**TASK ITEM**
Every record, from the first line to the last, needs to be given again exactly.

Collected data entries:

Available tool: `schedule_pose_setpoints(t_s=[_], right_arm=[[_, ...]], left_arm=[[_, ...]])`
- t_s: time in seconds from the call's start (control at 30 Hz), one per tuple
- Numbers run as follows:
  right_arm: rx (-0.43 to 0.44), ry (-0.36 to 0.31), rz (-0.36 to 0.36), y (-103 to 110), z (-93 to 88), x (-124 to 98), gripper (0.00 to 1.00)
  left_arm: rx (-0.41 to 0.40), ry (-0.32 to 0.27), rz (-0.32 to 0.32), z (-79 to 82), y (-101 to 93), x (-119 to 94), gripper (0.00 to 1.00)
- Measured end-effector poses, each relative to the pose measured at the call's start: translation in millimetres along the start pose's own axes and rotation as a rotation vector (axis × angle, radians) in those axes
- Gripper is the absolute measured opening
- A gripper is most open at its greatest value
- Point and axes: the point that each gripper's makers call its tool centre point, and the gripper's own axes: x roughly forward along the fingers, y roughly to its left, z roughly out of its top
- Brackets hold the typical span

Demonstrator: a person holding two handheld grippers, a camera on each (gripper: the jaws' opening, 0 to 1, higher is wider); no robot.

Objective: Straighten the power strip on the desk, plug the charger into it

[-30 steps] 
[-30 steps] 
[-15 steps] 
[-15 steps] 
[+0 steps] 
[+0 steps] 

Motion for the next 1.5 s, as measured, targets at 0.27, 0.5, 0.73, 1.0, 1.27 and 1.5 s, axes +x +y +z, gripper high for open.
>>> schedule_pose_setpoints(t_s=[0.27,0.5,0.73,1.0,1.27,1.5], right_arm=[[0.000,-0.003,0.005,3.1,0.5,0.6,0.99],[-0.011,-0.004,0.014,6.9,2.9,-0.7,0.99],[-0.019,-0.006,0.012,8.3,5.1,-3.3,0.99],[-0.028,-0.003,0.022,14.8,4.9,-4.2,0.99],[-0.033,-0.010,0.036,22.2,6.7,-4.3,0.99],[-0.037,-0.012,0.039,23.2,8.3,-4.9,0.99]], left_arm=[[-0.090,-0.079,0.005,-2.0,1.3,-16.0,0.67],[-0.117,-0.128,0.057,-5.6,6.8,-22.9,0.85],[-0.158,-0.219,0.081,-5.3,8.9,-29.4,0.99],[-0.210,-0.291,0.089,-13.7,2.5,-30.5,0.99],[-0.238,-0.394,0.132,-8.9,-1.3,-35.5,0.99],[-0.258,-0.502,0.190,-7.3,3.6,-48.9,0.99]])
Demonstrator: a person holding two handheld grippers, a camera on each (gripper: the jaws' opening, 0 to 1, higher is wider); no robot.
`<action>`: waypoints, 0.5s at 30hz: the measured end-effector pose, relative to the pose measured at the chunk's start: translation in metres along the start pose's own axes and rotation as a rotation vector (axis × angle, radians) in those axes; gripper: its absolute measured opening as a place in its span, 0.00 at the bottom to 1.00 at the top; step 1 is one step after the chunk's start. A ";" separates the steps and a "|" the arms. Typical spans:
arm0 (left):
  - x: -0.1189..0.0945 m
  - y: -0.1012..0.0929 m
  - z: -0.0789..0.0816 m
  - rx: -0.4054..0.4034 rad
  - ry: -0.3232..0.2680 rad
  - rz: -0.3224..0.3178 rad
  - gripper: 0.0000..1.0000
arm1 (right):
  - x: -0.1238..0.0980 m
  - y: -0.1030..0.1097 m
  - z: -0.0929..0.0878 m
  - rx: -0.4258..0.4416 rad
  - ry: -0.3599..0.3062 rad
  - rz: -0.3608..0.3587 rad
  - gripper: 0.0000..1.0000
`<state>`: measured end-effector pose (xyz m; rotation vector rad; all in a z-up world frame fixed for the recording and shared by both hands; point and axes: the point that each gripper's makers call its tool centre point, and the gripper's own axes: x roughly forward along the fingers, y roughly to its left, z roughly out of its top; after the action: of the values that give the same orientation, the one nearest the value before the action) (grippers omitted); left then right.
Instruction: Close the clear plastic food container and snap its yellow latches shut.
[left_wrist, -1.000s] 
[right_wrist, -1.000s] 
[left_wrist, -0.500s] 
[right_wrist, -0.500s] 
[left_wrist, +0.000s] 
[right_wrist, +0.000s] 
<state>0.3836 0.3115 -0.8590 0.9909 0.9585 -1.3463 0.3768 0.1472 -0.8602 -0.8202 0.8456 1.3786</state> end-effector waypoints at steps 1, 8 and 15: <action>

**SOLUTION**
Available tool: `schedule_pose_setpoints(t_s=[_], right_arm=[[_, ...]], left_arm=[[_, ...]])`
- t_s: time in seconds from the call's start (control at 30 Hz), one per tuple
- Numbers run as follows:
  right_arm: rx (-0.43 to 0.44), ry (-0.36 to 0.31), rz (-0.36 to 0.36), y (-103 to 110), z (-93 to 88), x (-124 to 98), gripper (0.00 to 1.00)
  left_arm: rx (-0.41 to 0.40), ry (-0.32 to 0.27), rz (-0.32 to 0.32), z (-79 to 82), y (-101 to 93), x (-119 to 94), gripper (0.00 to 1.00)
- Measured end-effector poses, each relative to the pose measured at the call's start: translation in millimetres along the start pose's own axes and rotation as a rotation vector (axis × angle, radians) in those axes
- Gripper is the absolute measured opening
- A gripper is most open at its greatest value
- Point and axes: the point that each gripper's makers call its tool centre point, and the gripper's own axes: x roughly forward along the fingers, y roughly to its left, z roughly out of its top
- Brackets hold the typical span

Demonstrator: a person holding two handheld grippers, a camera on each (gripper: the jaws' opening, 0 to 1, higher is wider); no robot.

Objective: Straighten the power strip on the desk, plug the charger into it

[-30 steps] 
[-30 steps] 
[-15 steps] 
[-15 steps] 
[+0 steps] 
[+0 steps] 

Motion for the next 1.5 s, as measured, targets at 0.27, 0.5, 0.73, 1.0, 1.27 and 1.5 s, axes +x +y +z, gripper high for open.
>>> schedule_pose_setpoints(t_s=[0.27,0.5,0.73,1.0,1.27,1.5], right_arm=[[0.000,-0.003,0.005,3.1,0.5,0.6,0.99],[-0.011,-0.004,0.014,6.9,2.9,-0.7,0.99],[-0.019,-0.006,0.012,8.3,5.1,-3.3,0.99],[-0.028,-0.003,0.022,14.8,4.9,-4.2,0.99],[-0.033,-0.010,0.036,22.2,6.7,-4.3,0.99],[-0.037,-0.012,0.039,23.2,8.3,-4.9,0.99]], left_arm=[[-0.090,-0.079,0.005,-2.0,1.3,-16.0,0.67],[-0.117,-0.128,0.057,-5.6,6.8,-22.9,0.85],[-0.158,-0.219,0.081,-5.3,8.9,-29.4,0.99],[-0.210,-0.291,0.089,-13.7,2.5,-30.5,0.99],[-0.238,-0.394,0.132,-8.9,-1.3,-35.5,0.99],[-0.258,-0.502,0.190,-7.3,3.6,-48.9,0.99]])
Demonstrator: a person holding two handheld grippers, a camera on each (gripper: the jaws' opening, 0 to 1, higher is wider); no robot.
`<action>`: waypoints, 0.5s at 30hz: the measured end-effector pose, relative to the pose measured at the chunk's start: translation in metres along the start pose's own axes and rotation as a rotation vector (axis × angle, radians) in those axes; gripper: its absolute measured opening as a place in its span, 0.00 at the bottom to 1.00 at the top; step 1 is one step after the chunk's start. A ";" separates the steps and a "|" the arms. Typical spans:
arm0 (left):
  - x: -0.1189..0.0945 m
  - y: -0.1012..0.0929 m
  - z: -0.0789..0.0816 m
  - rx: -0.4054..0.4034 rad
  - ry: -0.3232..0.2680 rad
  - rz: -0.3224..0.3178 rad
  - gripper: 0.0000..1.0000
arm1 (right):
  - x: -0.1238..0.0980 m
  - y: -0.1030..0.1097 m
  - z: -0.0929..0.0878 m
  - rx: -0.4258..0.4416 rad
  - ry: -0.3599..0.3062 rad
  - rz: -0.3608..0.3587 rad
  - gripper: 0.0000..1.0000
`<state>`: measured end-effector pose (xyz m; rotation vector rad; all in a z-up world frame fixed for the recording and shared by both hands; point and axes: the point that each gripper's makers call its tool centre point, and the gripper's own axes: x roughly forward along the fingers, y roughly to its left, z roughly out of its top; after the action: of the values that give the same orientation, the one nearest the value before the action) (grippers omitted); left then right.
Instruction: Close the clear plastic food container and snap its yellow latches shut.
[left_wrist, -1.000s] 
[right_wrist, -1.000s] 
[left_wrist, -0.500s] 
[right_wrist, -0.500s] 
[left_wrist, +0.000s] 
[right_wrist, +0.000s] 
<state>0.3836 0.3115 -0.8590 0.9909 0.9585 -1.3463 0.3768 0.1472 -0.8602 -0.8202 0.8456 1.3786</state> end-effector waypoints at steps 1, 8 and 15: <action>

The exercise is complete as it stands.